Buzz Bratton: Buzz is an inch shorter than Jane and Julie, even though he is a junior and 16 years old. He likes Jane and even kisses her, upsetting Stan. When Jane and Buzz were in middle school, he would tackle her and steal the dishes she would prepare in cooking class and take home for her folks to taste.

Gregory "Greg" Donahoe: He's 16 years old and Marcy's boyfriend. He seems to be good friends with Jane and Stan.

Mr. Purdy He is Jane's father. He enjoys his begonia garden and his cat, Sir Puss. Jane dislikes how he tries to joke and talk too much, especially around Stan.

Mrs. Purdy: She is Jane's mother. Jane dislikes how she acts overprotective and never wears stockings on her legs.

Mr. Nibley: Mr. Nibley is the owner of the popular Nibley's Ice Cream Parlor. Jane thinks he treats her like she's still 11 years old.

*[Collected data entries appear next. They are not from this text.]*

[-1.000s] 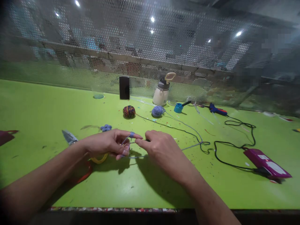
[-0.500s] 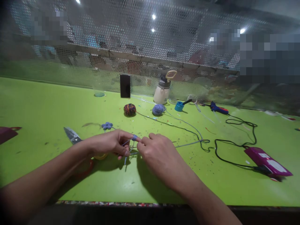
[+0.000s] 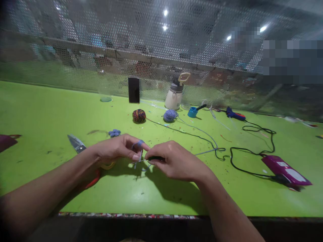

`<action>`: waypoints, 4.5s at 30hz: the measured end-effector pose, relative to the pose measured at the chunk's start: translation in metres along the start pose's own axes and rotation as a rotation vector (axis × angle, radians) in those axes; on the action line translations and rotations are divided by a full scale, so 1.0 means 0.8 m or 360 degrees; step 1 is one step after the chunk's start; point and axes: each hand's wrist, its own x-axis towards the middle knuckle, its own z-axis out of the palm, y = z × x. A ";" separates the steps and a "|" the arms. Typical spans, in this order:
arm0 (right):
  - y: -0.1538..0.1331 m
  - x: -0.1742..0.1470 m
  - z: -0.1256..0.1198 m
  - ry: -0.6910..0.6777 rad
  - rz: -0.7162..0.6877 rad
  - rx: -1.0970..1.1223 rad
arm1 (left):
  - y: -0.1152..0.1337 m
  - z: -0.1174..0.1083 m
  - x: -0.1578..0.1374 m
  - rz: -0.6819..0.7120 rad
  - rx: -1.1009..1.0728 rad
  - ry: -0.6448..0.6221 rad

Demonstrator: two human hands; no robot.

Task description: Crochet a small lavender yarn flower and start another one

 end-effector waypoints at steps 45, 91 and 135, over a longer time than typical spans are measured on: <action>0.020 0.005 0.025 0.0376 0.0697 0.1061 | 0.012 0.013 -0.003 0.0227 -0.0196 0.0499; 0.006 0.013 0.040 0.0729 0.0473 0.0661 | 0.018 0.024 -0.011 0.0379 -0.0467 0.0593; 0.010 0.003 0.030 0.0393 0.0519 0.0994 | 0.012 0.023 -0.006 0.0159 -0.0410 0.0326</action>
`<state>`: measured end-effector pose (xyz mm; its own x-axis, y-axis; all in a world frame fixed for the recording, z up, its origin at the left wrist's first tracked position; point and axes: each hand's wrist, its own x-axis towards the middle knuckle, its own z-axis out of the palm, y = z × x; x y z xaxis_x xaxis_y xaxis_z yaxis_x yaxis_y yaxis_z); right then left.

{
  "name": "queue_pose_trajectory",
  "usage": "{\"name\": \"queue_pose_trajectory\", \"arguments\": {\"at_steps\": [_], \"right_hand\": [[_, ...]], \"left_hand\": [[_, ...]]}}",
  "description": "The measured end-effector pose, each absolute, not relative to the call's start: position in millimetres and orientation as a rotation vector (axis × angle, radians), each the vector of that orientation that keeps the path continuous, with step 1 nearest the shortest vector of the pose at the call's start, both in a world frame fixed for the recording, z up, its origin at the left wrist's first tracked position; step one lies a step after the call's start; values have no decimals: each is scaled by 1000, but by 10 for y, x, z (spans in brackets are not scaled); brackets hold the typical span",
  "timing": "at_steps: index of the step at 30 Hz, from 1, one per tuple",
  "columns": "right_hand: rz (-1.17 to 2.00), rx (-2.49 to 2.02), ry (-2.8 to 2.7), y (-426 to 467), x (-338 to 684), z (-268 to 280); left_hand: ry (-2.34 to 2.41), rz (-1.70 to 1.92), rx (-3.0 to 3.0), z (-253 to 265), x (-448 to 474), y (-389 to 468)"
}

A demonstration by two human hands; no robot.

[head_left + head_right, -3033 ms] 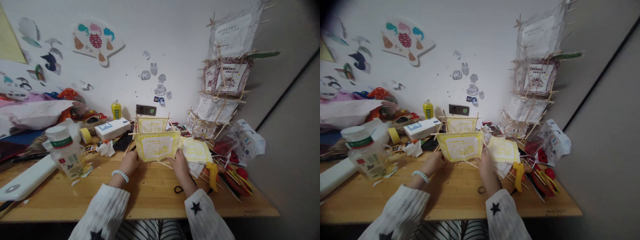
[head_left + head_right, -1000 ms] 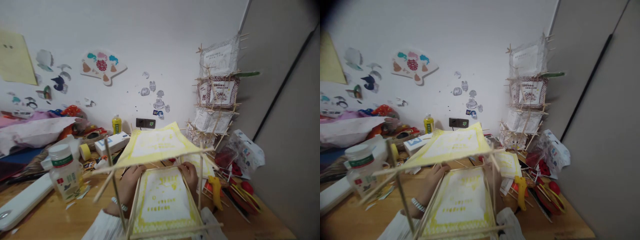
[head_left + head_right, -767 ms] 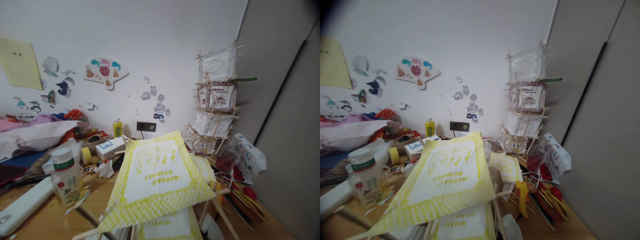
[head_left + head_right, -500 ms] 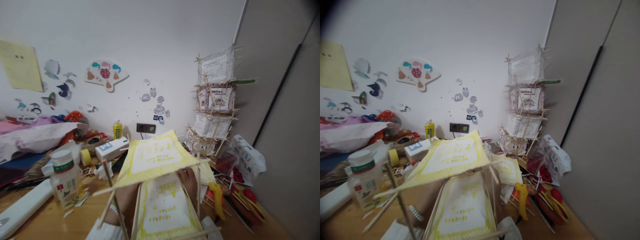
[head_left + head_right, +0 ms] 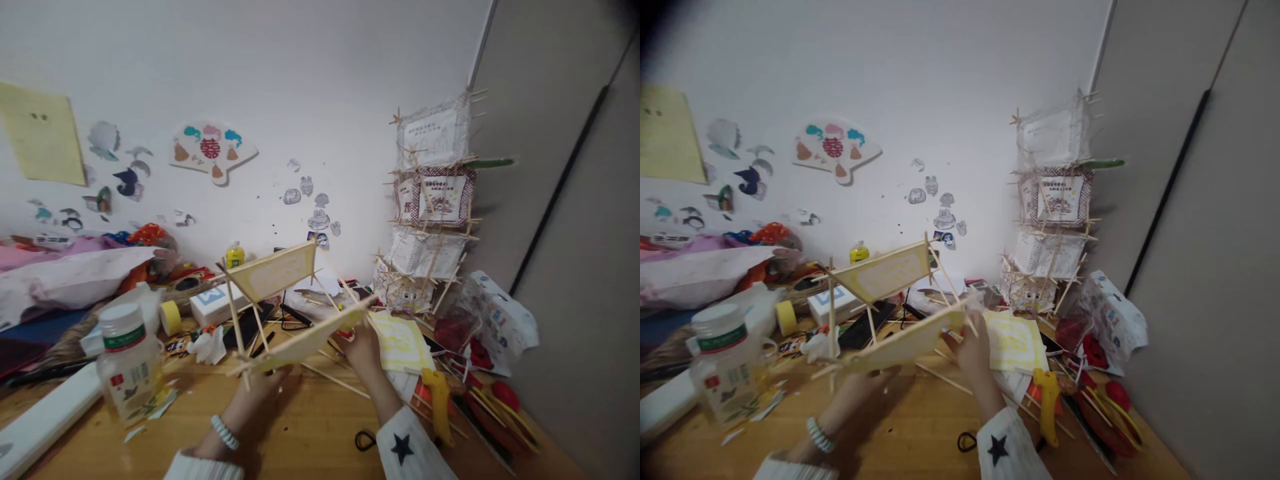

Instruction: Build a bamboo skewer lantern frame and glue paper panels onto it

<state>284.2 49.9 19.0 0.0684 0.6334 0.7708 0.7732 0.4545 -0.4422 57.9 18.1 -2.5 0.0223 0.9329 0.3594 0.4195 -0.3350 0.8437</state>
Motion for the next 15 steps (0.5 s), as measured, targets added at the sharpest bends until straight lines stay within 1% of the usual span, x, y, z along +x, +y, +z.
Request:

Bitsy: Stan's former girlfriend who is short and makes fun of Stan's job.

Sandra Norton: The brattiest girl in all of Woodmont. She has a mother who pays much money for babysitters for her monster child. Sandra and her family are from France, and she likes Julie better than Jane.

Nadine: The "bookworm" and Jane's easiest babysitting job. She does nothing but sit and read books, making her no trouble to sit with.

George: He's had a major crush on Jane. He is two inches shorter than Jane. He's 15 years old and a sophomore. George carries his money in a purse, is obsessed with science and is about as romantic as a math test.

Tom: Tom is Stan's friend from his old school. He works in Chinatown.